Search code examples
pythonpandasdataframematplotlibdata-analysis

How to pick pairs of columns, plot them against each other in a bar chart pandas?


I have imported the required libs:

import pandas as pd
import scipy.stats
import matplotlib.pyplot as plt
import psycopg2 as pg

I have a data frame as follows:

df = pd.DataFrame({'non_read_avg': [0.58], 'non_write_avg': [0.75], 'non_mat_avg':[0.45], 'non_rwm_avg':[0.14],
          'rel_read_avg': [0.68], 'rel_write_avg': [0.70], 'rel_mat_avg':[0.75], 'rel_rwm_avg':[0.34]})

I want to select pairs of columns from this data frame and plot them against each other:

df.plot(x=['non_read_avg','rel_read_avg', 'non_write_avg','rel_write_avg'], kind='bar')

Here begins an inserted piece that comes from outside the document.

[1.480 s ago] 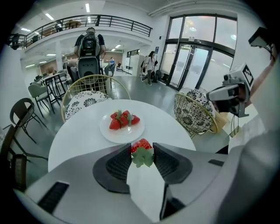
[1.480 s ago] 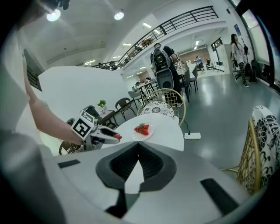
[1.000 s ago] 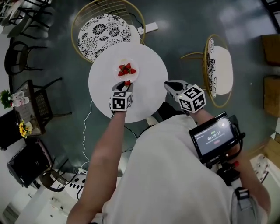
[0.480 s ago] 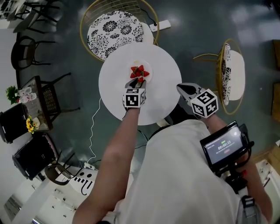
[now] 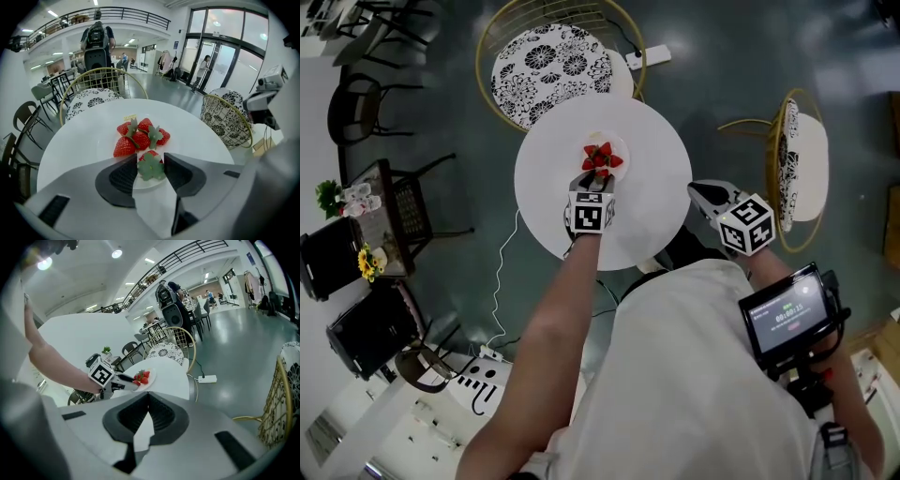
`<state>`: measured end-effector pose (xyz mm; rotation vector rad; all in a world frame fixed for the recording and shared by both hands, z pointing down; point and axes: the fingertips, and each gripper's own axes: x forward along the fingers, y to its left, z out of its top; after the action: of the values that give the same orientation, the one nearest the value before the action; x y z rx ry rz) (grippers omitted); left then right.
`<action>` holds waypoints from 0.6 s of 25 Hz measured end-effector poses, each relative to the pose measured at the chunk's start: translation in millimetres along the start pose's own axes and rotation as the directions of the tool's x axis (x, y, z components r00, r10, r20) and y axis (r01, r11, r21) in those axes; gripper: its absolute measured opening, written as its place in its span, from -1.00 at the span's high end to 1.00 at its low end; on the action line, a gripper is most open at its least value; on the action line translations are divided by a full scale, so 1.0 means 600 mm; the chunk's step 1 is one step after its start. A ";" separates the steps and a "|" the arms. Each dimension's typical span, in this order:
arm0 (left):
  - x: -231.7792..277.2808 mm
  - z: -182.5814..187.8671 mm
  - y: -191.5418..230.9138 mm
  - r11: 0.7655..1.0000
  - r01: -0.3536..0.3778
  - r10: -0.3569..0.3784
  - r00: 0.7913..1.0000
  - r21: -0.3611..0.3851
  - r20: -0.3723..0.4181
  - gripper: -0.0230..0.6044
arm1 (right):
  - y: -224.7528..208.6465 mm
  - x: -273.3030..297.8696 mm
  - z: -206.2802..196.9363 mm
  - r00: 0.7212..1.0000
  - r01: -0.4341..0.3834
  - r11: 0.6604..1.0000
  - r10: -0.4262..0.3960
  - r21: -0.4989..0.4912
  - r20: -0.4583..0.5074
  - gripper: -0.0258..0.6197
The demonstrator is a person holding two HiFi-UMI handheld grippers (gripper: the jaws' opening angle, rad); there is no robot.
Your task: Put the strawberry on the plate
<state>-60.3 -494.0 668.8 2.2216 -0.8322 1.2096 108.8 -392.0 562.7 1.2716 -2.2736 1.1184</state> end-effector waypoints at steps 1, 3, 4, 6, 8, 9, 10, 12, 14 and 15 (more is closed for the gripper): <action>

Then label the first pair ('non_read_avg','rel_read_avg') as 'Reading' (on the x axis), label the second pair ('non_write_avg','rel_write_avg') as 'Writing'. On the graph have two colors for each pair: one representing the 'religious' say blue, the other is 'non-religious' say green. I will need to do this for every column in the dataframe, basically having pairs of bars on the same graph and label them differently. Is this possible to do?


Solution

  • Its a nice data wrangling problem. My suggestion would be to organise the data differently to start with.

    df_rearanged = pd.DataFrame({
        'rel' : [0.68, 0.70, 0.75, 0.34],
        'non' : [0.58, 0.75, 0.45, 0.14]
        },index = ['read', 'write', 'mat', 'rwm']
    )
    

    In this way you have all the information you need on the rows and columns of the dataframe

    enter image description here

    And the plotting becomes dead easy & exactly what you want.

    df_rearanged.plot(kind='bar')
    plt.show()
    

    enter image description here

    I hope this helps